> _Work instructions_
The answer should consist of every line of the material, repeated verbatim.
Start of Material provided
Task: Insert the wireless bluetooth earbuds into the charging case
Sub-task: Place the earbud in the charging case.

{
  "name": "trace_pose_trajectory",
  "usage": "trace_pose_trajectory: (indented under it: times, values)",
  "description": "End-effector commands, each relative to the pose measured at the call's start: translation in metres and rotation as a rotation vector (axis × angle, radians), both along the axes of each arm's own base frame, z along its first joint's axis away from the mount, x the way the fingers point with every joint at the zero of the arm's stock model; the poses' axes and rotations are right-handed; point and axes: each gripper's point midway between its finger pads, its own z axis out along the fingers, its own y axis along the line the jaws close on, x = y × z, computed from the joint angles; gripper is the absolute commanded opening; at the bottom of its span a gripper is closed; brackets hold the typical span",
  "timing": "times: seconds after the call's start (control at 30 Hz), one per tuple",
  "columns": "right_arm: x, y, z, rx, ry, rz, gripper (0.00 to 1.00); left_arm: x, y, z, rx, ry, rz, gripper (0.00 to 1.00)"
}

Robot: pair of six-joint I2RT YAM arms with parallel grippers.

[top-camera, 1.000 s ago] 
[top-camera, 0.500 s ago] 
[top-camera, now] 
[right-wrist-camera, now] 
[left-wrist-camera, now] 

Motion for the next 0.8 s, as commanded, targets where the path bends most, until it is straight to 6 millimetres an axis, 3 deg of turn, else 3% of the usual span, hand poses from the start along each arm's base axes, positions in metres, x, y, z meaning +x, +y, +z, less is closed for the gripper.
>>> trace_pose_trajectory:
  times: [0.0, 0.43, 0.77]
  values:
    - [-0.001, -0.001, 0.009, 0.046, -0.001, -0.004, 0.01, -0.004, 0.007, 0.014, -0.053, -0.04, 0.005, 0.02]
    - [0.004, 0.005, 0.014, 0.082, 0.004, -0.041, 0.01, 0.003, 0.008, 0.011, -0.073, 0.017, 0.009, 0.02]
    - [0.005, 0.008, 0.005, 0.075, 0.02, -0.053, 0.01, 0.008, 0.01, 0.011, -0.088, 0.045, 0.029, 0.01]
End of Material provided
> _Answer box_
Task: Insert the wireless bluetooth earbuds into the charging case
Sub-task: Place the earbud in the charging case.

{
  "name": "trace_pose_trajectory",
  "usage": "trace_pose_trajectory: (indented under it: times, values)",
  "description": "End-effector commands, each relative to the pose measured at the call's start: translation in metres and rotation as a rotation vector (axis × angle, radians), both along the axes of each arm's own base frame, z along its first joint's axis away from the mount, x the way the fingers point with every joint at the zero of the arm's stock model; the poses' axes and rotations are right-handed; point and axes: each gripper's point midway between its finger pads, its own z axis out along the fingers, its own y axis along the line the jaws close on, x = y × z, computed from the joint angles; gripper is the absolute commanded opening; at the bottom of its span a gripper is closed; brackets hold the typical span",
  "timing": "times: seconds after the call's start (control at 30 Hz), one per tuple",
  "columns": "right_arm: x, y, z, rx, ry, rz, gripper (0.00 to 1.00); left_arm: x, y, z, rx, ry, rz, gripper (0.00 to 1.00)"
}

Robot: pair of six-joint I2RT YAM arms with parallel grippers.

[top-camera, 1.000 s ago] 
[top-camera, 0.500 s ago] 
[top-camera, now] 
[right-wrist-camera, now] 
[left-wrist-camera, now] 

Motion for the next 0.8 s, as commanded, targets where the path bends most, until it is straight to 6 millimetres an axis, 3 deg of turn, else 3% of the usual span, hand poses from the start along each arm's base axes, positions in metres, x, y, z meaning +x, +y, +z, less is closed for the gripper.
>>> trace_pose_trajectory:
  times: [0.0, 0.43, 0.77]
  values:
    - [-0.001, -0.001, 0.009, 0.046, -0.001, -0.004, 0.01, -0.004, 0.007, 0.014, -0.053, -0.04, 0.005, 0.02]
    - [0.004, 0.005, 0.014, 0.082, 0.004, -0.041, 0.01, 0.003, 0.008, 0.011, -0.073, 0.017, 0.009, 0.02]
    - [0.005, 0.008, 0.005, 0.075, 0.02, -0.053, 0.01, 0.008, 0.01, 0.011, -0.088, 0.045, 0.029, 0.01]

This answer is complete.